= REQUIREMENT =
In the copy, every line of the material that follows must appear exactly, and no pictures should.

= RECORDED DATA =
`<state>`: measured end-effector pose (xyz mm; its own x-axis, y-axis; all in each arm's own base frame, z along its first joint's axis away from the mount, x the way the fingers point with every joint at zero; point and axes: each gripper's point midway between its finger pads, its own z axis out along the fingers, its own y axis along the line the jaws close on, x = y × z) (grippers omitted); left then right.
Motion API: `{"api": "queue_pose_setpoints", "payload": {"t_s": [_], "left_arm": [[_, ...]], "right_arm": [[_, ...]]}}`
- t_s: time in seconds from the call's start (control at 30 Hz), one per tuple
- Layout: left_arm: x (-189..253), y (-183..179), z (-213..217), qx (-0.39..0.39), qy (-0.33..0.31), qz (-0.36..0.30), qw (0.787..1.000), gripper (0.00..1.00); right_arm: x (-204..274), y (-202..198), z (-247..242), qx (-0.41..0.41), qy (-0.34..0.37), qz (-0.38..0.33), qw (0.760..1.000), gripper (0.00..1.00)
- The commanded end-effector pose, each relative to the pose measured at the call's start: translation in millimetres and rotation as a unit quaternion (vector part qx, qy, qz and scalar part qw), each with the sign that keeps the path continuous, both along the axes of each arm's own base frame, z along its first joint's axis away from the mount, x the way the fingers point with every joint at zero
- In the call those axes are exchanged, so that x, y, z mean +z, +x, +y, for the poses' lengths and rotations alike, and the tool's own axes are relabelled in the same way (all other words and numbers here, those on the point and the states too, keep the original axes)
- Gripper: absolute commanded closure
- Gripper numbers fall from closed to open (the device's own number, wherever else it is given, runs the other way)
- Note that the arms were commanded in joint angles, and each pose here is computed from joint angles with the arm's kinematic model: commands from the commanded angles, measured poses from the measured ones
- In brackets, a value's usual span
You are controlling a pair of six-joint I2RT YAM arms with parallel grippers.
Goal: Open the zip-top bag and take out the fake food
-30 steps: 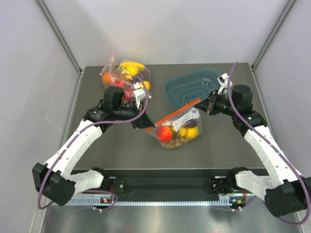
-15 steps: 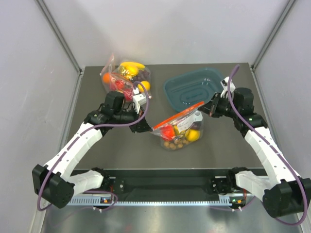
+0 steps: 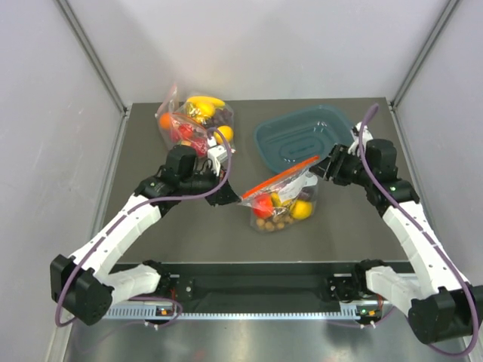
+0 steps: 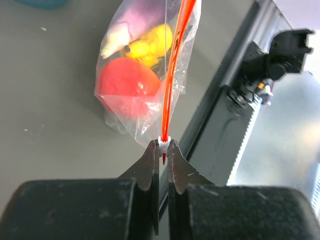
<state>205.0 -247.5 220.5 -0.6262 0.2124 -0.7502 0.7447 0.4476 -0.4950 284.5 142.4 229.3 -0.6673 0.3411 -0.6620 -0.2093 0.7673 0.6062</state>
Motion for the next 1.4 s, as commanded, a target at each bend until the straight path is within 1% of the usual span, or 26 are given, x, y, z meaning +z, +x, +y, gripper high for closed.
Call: {"api": "queue_pose_setpoints", "payload": {"t_s": [0.0, 0.03, 0.1, 0.17, 0.2, 0.23, 0.27, 0.3, 0.33, 0.43, 0.6, 0.87, 1.0, 1.17, 1.37], "left_arm": [[13, 21, -11, 0.048, -0.016, -0.039, 0.998, 1.0], [11, 27, -10, 0.066, -0.007, -0.046, 0.997, 1.0], [13, 28, -14, 0.07, -0.008, -0.057, 0.996, 1.0], [13, 31, -15, 0.079, -0.003, -0.065, 0.995, 1.0], [14, 29, -18, 0.074, -0.003, -0.069, 0.995, 1.0], [13, 28, -19, 0.074, -0.001, -0.07, 0.995, 1.0], [14, 28, -19, 0.076, 0.001, -0.076, 0.994, 1.0], [14, 24, -22, 0.068, 0.0, -0.08, 0.995, 1.0], [15, 23, -24, 0.065, 0.0, -0.083, 0.994, 1.0], [20, 16, -27, 0.058, -0.002, -0.1, 0.993, 1.0], [26, 5, -26, 0.052, -0.005, -0.126, 0.991, 1.0], [29, -12, -29, 0.032, -0.01, -0.143, 0.989, 1.0], [26, -12, -28, 0.036, -0.005, -0.142, 0.989, 1.0], [20, -12, -31, 0.033, -0.003, -0.127, 0.991, 1.0], [25, -9, -32, 0.038, -0.006, -0.135, 0.99, 1.0]], "right_arm": [[41, -1, -24, -0.077, -0.012, -0.04, 0.996, 0.47], [44, -9, -25, -0.09, -0.003, -0.029, 0.996, 0.45], [52, -12, -25, -0.107, 0.006, -0.027, 0.994, 0.42], [64, -20, -9, -0.1, 0.027, -0.025, 0.994, 0.4], [66, -19, -9, -0.116, 0.02, -0.028, 0.993, 0.4], [64, -24, 12, -0.094, 0.02, -0.016, 0.995, 0.4], [70, -24, 19, -0.097, 0.019, -0.014, 0.995, 0.4], [65, -22, 22, -0.108, 0.009, -0.006, 0.994, 0.4], [56, -22, 39, -0.096, 0.012, 0.014, 0.995, 0.4], [44, -18, 59, -0.099, 0.021, 0.036, 0.994, 0.41], [34, -13, 60, -0.126, 0.013, 0.045, 0.991, 0.41], [19, -14, 48, -0.153, -0.005, 0.057, 0.987, 0.43], [14, -18, 44, -0.157, -0.01, 0.064, 0.985, 0.43], [26, -24, 38, -0.161, 0.003, 0.045, 0.986, 0.43], [20, -28, 40, -0.149, 0.001, 0.052, 0.987, 0.43]]}}
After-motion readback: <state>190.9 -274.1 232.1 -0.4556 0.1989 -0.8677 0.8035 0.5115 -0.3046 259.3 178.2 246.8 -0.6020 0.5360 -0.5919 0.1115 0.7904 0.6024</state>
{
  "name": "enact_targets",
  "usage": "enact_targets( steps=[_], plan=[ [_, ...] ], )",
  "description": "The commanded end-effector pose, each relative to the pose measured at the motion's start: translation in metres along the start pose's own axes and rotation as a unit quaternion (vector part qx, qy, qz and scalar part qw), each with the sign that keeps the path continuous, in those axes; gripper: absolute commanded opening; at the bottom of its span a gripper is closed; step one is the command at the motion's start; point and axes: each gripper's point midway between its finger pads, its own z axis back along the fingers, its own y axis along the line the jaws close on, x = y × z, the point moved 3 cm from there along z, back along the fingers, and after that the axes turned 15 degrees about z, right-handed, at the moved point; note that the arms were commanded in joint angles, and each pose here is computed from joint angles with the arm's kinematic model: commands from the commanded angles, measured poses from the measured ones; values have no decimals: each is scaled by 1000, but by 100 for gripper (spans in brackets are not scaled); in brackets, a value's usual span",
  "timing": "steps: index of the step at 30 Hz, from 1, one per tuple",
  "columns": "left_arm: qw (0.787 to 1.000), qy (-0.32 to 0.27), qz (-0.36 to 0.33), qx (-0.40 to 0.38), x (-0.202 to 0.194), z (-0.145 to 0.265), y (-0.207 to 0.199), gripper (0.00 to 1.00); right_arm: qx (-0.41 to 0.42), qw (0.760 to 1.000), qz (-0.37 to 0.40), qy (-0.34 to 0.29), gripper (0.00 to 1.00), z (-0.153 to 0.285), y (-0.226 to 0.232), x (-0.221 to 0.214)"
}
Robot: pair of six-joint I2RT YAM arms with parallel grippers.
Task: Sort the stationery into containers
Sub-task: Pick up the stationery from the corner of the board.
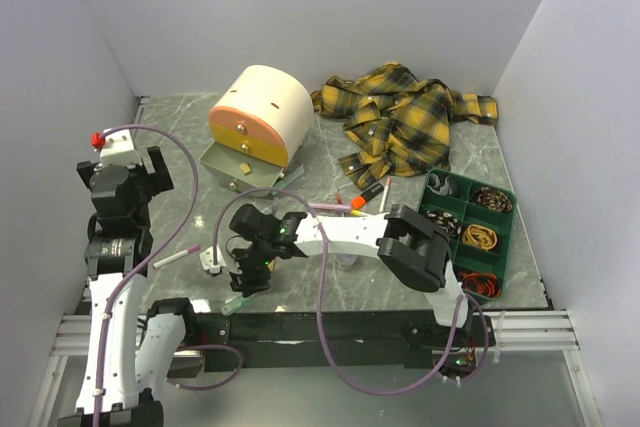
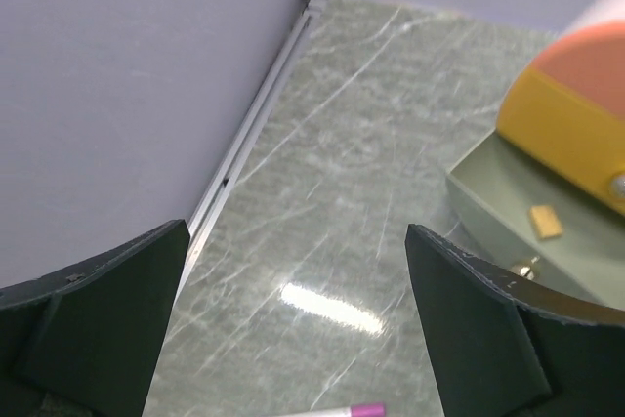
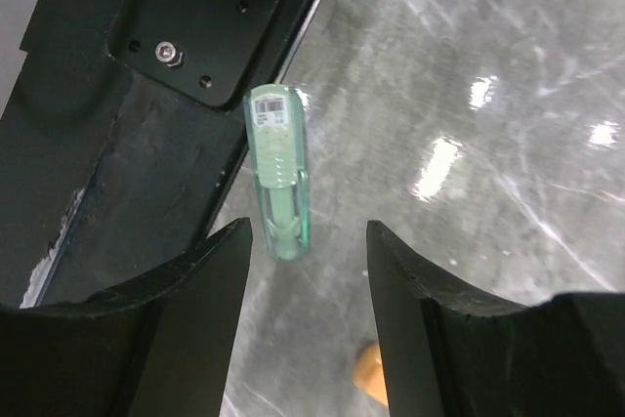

= ANSWER TO THIS TASK =
`<state>`: measured end-effector pose (xyz mm; its own x-axis, y-axis; all in each arm's own base frame, z along its first joint's axis away from the mount, x the way the fingers point with every joint at zero; point and axes: each gripper's point midway between its finger pads, its own z axis out along the fingers, its own y axis along the line the jaws close on, x = y × z) (grippers omitted); left then right.
Motion API: `{"api": "queue_pose_setpoints", "payload": {"t_s": [_], "left_arm": [[_, ...]], "right_arm": [[_, ...]]}}`
- t_s: time in seconds from the call's start (control at 30 Hz), one per tuple
- Layout: left_arm: x (-189..253), y (-183..179), z (-213..217), qx (-0.39..0.39), qy (-0.33..0.31), qz (-0.36..0.30), qw (0.787..1.000), gripper (0.00..1.00); right_arm: x (-204..274), y (-202..198), z (-247..242), qx (-0.41..0.41), qy (-0.34..0.37), qz (-0.38..0.33), qw (0.760..1.000), gripper (0.00..1.00)
- The commanded end-effector pose, each relative to the pose measured at the call's start: translation in millimetres and rotation as a unit quaternion (vector part qx, qy, qz and scalar part qw), each with the sign that keeps the path continuous, both along the axes of each arm's own base frame, z along its first joint's axis away from the mount, x the way the fingers point with every joint at zero
- In the call those axes are exchanged, so that x, y, z mean +z, +x, +y, for the poses' lengths and rotations alike, and the tool's own axes are relabelled in the same way (all other words and numbers here, those on the point and the states too, keep the original axes)
- Gripper: absolute commanded closure
- Gripper numbers fall from closed to open (the device's own number, wherever else it is given, runs the other way)
- Note that the arms were commanded in joint angles, and each pose here is computed from joint angles with the arm's kinematic model: commands from the commanded angles, measured poses from the measured ones
- In brackets, a value's usual span
You are controlling a pair of six-joint I2RT YAM arms with parallel grippers.
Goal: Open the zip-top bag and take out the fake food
-30 steps: 
-15 steps: 
+0 steps: 
+0 steps: 
<state>205.0 -247.5 220.5 -0.6262 0.2124 -0.7502 0.7447 0.4476 -0.4950 284.5 142.4 229.3 -0.6673 0.3411 -0.6620 -0.2093 0.7673 0.6062</state>
Motion for the next 1.4 s, as commanded, a target at each bend until the straight path is within 1% of the usual span, or 26 are given, x, y, z meaning +z, +x, +y, gripper high for closed.
Call: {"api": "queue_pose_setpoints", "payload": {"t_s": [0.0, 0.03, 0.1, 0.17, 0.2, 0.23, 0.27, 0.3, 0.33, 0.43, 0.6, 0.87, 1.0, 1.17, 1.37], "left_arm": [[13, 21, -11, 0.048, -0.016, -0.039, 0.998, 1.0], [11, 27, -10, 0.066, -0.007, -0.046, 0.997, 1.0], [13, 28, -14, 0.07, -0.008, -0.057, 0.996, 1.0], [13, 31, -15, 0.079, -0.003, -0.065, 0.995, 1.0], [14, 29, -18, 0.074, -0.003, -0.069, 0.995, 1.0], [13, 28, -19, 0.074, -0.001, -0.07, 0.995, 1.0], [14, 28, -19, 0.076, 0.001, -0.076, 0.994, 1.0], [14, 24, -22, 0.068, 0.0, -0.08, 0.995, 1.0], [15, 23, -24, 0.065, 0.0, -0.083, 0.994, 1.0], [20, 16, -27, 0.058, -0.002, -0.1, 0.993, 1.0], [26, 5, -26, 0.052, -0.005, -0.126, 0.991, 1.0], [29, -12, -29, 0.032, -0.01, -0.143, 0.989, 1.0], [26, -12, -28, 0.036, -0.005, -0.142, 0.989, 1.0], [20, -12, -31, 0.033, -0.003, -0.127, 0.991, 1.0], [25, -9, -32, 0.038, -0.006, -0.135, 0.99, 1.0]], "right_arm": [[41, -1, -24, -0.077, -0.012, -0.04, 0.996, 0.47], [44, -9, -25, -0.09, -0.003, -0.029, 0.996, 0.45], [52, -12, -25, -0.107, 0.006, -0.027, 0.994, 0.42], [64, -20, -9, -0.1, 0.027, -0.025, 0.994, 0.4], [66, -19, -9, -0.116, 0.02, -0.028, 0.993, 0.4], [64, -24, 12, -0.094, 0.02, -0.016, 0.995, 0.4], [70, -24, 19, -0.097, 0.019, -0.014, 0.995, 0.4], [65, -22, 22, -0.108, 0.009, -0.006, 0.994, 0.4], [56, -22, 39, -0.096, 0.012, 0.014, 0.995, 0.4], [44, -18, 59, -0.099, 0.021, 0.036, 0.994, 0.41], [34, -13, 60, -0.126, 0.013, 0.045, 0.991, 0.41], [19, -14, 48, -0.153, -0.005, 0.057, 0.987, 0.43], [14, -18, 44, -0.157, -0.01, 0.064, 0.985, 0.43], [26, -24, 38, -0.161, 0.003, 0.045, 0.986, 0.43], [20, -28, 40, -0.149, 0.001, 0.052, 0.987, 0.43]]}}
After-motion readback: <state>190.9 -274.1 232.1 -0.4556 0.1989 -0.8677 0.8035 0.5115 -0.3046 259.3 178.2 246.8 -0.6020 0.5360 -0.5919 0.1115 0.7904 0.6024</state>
{
  "name": "enact_targets",
  "usage": "enact_targets( steps=[_], plan=[ [_, ...] ], )",
  "description": "The commanded end-effector pose, each relative to the pose measured at the motion's start: translation in metres along the start pose's own axes and rotation as a unit quaternion (vector part qx, qy, qz and scalar part qw), each with the sign that keeps the path continuous, in those axes; gripper: absolute commanded opening; at the bottom of its span a gripper is closed; step one is the command at the motion's start; point and axes: each gripper's point midway between its finger pads, its own z axis back along the fingers, its own y axis along the line the jaws close on, x = y × z, the point moved 3 cm from there along z, back along the fingers, and after that the axes turned 15 degrees about z, right-handed, at the moved point; note that the arms were commanded in joint angles, and each pose here is computed from joint angles with the arm's kinematic model: commands from the commanded angles, measured poses from the measured ones; values have no decimals: each is scaled by 1000, but by 100 for gripper (spans in brackets are not scaled); in brackets, a value's usual span",
  "timing": "steps: index of the step at 30 Hz, from 1, one per tuple",
  "columns": "left_arm: qw (0.787 to 1.000), qy (-0.32 to 0.27), qz (-0.36 to 0.33), qx (-0.40 to 0.38), x (-0.202 to 0.194), z (-0.145 to 0.265), y (-0.207 to 0.199), gripper (0.00 to 1.00); right_arm: qx (-0.41 to 0.42), qw (0.760 to 1.000), qz (-0.37 to 0.40), qy (-0.34 to 0.29), gripper (0.00 to 1.00), z (-0.153 to 0.285), y (-0.226 to 0.232), x (-0.221 to 0.214)"
}
Robot: pair of six-joint I2RT YAM arms with parallel grippers.
Task: Sort the stationery into containers
Sub-task: Pick up the stationery from the corner of the board.

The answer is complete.